Alors que la crise sanitaire du Covid-19 semble passer lentement sa phase la plus critique, les dirigeants européens et les ministres des finances se concentrent de plus en plus sur la question de savoir comment financer la crise et relancer les économies de la zone euro et de l’Union européenne une fois la tempête passée. Plus de détails sur le sujet avec Boris Lefebvre.
Qu’a fait l’Europe à ce jour ?
Malgré quelques hésitations initiales, la Banque centrale européenne (BCE) a finalement pris les commandes pour proposer des scénarios de sortie de la crise financière due au Covid-19. Néanmoins, un désaccord est apparu sur les instruments les plus appropriés pour faire face à la reprise économique post-crise. Certains pays poussent en faveur de l’émission de ce que l’on appelle des « corona-bonds » (ou euro-obligations), une euro-obligation proposée qui fournirait des liquidités aux pays dont les économies ont le plus besoin d’un soutien post-pandémique, tout en mutualisant les risques entre tous les membres de la zone euro.
Sous la direction de Christine Lagarde, la BCE a adopté une politique « sans limites », s’appuyant sur la politique du « quoi qu’il en coûte » de son prédécesseur, Mario Draghi. Cette fois, la BCE a mis en place un nouveau programme d’achat d’urgence en cas de pandémie (PEPP) de 750 milliards d’euros, qui lui permet d’acheter des quantités massives de titres des secteurs privé et public afin de garantir que les coûts d’emprunt des pays les plus faibles restent bas et stables. La Commission européenne a également déclenché la « clause de sauvegarde générale » du traité européen, qui permet aux gouvernements individuels d’augmenter les dépenses d’urgence sans tenir compte des limites imposées par le pacte de stabilité et de croissance. Mais ces initiatives, bien que cruciales, permettent effectivement aux pays d’emprunter et de dépenser davantage par eux-mêmes, ce qui risque d’alourdir le fardeau de la dette de chaque pays, sans offrir d’option durable pour la reprise à long terme.
Quid des « corona-bonds » ?
Covid-19 est apparu pour la première fois en Europe en Italie, où il a ravagé le nord du pays avant qu’ils n’atteignent d’autres zones du continent. Cependant, son impact économique à travers l’Europe a été asymétrique, affectant certains pays, comme l’Italie et l’Espagne, plus durement que d’autres en termes de pertes humaines et économiques.

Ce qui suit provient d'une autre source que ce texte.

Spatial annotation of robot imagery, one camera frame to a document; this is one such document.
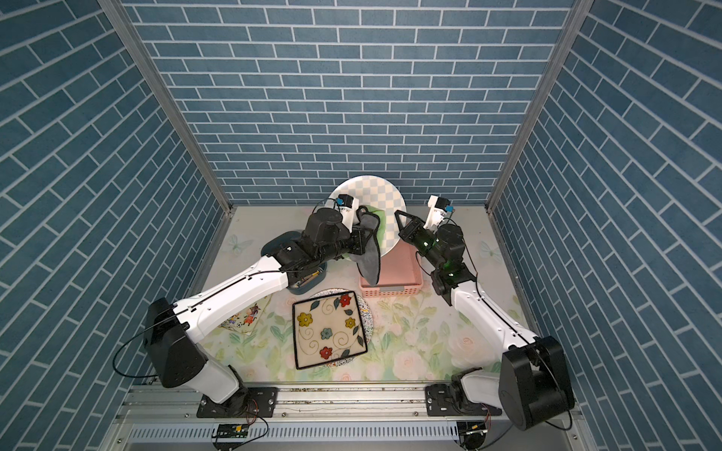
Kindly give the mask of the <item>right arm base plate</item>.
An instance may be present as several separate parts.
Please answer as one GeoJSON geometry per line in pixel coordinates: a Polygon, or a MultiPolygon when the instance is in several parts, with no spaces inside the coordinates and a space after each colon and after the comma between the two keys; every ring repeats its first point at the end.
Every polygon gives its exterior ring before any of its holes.
{"type": "Polygon", "coordinates": [[[425,387],[426,411],[430,417],[440,416],[500,416],[502,409],[484,403],[472,402],[462,387],[464,373],[451,377],[445,383],[425,387]]]}

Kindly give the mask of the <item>round multicolour squiggle plate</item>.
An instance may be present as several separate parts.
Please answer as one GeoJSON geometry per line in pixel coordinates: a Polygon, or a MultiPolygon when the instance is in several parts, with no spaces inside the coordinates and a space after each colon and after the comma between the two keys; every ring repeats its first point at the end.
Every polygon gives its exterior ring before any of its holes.
{"type": "MultiPolygon", "coordinates": [[[[314,297],[339,294],[339,293],[342,293],[342,291],[344,291],[344,289],[340,289],[340,288],[324,289],[323,291],[316,292],[314,294],[314,297]]],[[[373,334],[373,327],[374,327],[372,312],[370,311],[368,304],[361,297],[360,294],[357,294],[356,299],[358,302],[359,315],[361,317],[363,330],[364,330],[364,334],[365,334],[365,340],[367,343],[367,350],[369,351],[370,343],[372,343],[372,334],[373,334]]],[[[336,368],[337,366],[343,366],[343,365],[351,363],[353,361],[353,359],[355,359],[355,357],[351,356],[351,357],[348,357],[345,359],[336,360],[335,362],[329,362],[326,364],[326,366],[328,366],[329,368],[336,368]]]]}

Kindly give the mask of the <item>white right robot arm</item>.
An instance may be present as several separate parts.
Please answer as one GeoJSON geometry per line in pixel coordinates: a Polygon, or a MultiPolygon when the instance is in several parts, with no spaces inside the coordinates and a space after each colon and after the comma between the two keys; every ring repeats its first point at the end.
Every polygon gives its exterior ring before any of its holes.
{"type": "Polygon", "coordinates": [[[397,210],[395,219],[400,239],[434,267],[435,293],[464,315],[499,356],[498,373],[475,369],[455,379],[457,409],[498,408],[519,430],[571,413],[575,396],[560,342],[523,327],[481,289],[464,260],[468,247],[461,227],[436,210],[425,220],[397,210]]]}

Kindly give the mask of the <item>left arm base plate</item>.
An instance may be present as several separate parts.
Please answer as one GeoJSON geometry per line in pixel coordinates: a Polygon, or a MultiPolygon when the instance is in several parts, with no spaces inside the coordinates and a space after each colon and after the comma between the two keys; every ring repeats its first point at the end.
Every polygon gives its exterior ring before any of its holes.
{"type": "Polygon", "coordinates": [[[278,388],[273,386],[242,386],[223,403],[215,403],[208,396],[203,396],[197,418],[271,418],[276,409],[278,392],[278,388]]]}

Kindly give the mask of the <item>round grey checkered plate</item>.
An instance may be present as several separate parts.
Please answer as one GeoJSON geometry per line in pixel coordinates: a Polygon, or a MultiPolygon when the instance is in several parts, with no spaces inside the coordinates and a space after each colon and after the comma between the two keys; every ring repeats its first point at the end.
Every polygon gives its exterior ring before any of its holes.
{"type": "Polygon", "coordinates": [[[380,177],[362,175],[342,182],[330,197],[338,198],[339,195],[351,195],[381,219],[377,233],[381,256],[390,252],[400,240],[395,212],[406,212],[405,201],[397,187],[380,177]]]}

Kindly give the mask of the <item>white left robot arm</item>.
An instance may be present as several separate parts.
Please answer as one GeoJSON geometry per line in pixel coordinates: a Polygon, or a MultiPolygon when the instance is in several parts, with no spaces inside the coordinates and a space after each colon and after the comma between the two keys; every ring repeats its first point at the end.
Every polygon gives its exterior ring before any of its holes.
{"type": "Polygon", "coordinates": [[[153,302],[142,337],[161,385],[192,388],[216,404],[240,395],[241,377],[199,343],[231,316],[303,281],[332,259],[348,256],[366,280],[377,281],[380,225],[380,217],[365,207],[351,213],[320,208],[299,235],[277,237],[271,250],[240,274],[174,304],[164,298],[153,302]]]}

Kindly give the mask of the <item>square floral plate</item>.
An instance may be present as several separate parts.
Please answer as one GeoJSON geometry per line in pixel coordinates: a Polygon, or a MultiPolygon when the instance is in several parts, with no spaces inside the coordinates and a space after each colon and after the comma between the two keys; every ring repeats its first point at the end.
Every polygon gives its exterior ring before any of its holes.
{"type": "Polygon", "coordinates": [[[365,320],[354,291],[319,294],[293,305],[298,370],[345,362],[369,351],[365,320]]]}

Parce qu’une pandémie représente un « choc exogène » classique, dont aucun pays européen ne peut être légitimement tenu pour responsable, la crise a semblé à beaucoup l’occasion idéale de faire renaître l’idée d’une « euro-obligation » : un moyen par lequel les pays de la zone euro dont le fardeau de la dette est plus lourd et les coûts d’emprunt plus élevés bénéficieraient de la puissance d’emprunt de l’ensemble du groupe.
La position française
La proposition de « corona-bonds » continue d’être rejetée par suffisamment de pays pour que ses perspectives paraissent faibles. Pourtant, le concept de partage des risques n’est pas entièrement abandonné. L’Eurogroupe a provisoirement recommandé l’examen d’un « Fonds de relance » de conception française qui pourrait apporter un soutien financier important à la future reprise économique des Etats membres les plus touchés, d’une taille proportionnée aux coûts extraordinaires de la crise actuelle. Cependant, la question cruciale de savoir comment structurer et financer ce fonds de relance reste ouverte. Le capital initial du Fonds de relance pourrait être financé par le budget de l’UE, un processus qui a lieu tous les sept ans et qui devrait être approuvé dans le courant de l’année. Mais il ne s’agirait que du capital initial, l’intention étant qu’il puisse être utilisé par l’UE elle-même en empruntant sur les marchés des capitaux avec la garantie implicite de tous les Etats membres. Il s’agirait en fait d’une « obligation européenne » (émise par l’UE elle-même), et non d’une « euro-obligation » (qui nécessiterait la garantie explicite de chaque Etat membre).